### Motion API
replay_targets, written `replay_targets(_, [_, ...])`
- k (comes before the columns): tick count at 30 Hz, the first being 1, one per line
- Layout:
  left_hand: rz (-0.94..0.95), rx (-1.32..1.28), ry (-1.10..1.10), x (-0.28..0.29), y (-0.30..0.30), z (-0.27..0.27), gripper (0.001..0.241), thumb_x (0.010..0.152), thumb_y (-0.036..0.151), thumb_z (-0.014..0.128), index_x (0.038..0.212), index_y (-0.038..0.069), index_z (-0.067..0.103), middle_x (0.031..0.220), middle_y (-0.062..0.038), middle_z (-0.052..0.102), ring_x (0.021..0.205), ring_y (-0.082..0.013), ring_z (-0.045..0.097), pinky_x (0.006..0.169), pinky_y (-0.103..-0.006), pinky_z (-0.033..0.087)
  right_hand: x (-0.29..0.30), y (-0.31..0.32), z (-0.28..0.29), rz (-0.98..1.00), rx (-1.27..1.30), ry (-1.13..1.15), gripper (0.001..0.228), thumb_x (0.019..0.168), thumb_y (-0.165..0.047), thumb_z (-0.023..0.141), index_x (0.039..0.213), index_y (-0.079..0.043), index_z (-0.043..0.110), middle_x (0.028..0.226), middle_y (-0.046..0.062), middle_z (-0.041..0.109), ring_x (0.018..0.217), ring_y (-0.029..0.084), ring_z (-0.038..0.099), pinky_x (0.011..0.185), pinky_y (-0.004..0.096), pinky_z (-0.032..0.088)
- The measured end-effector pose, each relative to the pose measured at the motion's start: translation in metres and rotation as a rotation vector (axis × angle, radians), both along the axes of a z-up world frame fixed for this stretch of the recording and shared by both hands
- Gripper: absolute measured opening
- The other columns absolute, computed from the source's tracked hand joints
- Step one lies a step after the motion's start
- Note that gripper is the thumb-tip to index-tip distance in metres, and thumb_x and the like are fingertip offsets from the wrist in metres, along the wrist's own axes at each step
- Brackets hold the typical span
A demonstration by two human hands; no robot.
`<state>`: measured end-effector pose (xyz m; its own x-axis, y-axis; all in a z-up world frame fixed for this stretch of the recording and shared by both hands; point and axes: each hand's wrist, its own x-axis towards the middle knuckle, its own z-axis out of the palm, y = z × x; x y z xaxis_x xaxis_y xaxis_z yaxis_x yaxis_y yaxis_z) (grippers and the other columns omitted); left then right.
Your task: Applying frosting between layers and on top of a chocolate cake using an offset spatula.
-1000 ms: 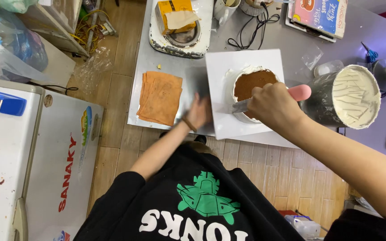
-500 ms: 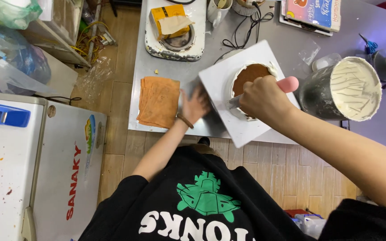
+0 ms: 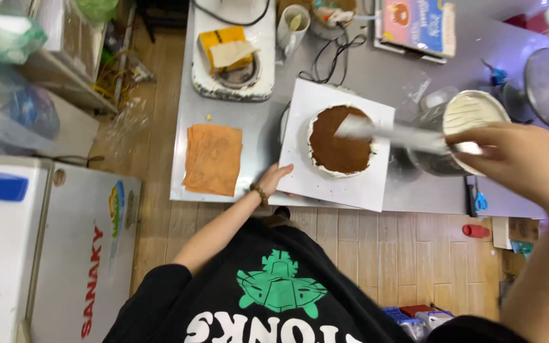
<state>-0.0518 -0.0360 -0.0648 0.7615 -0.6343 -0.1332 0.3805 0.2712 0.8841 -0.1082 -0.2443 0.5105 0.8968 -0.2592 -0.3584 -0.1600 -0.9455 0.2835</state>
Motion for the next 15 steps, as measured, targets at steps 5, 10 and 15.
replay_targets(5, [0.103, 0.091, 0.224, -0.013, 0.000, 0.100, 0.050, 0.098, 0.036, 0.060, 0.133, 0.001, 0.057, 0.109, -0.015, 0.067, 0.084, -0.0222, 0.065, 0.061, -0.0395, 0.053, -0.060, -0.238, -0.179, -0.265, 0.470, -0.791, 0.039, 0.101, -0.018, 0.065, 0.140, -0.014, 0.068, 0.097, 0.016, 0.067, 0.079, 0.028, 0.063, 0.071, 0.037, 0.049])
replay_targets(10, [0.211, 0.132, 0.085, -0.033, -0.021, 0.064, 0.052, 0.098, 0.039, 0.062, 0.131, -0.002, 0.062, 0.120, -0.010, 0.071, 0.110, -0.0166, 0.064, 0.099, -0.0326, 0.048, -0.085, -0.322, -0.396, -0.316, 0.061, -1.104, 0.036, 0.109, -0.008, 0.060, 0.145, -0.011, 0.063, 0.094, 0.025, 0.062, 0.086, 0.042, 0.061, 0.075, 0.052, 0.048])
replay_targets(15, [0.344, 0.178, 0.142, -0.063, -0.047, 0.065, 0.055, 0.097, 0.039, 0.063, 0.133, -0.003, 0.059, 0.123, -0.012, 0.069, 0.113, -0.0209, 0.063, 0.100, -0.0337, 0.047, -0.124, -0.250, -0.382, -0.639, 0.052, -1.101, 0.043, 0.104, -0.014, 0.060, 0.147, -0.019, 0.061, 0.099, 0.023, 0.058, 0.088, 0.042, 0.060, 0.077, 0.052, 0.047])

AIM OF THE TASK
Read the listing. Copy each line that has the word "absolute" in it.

SOLUTION TO THIS PROBLEM
- Gripper: absolute measured opening
- The other columns absolute, computed from the source's tracked hand joints

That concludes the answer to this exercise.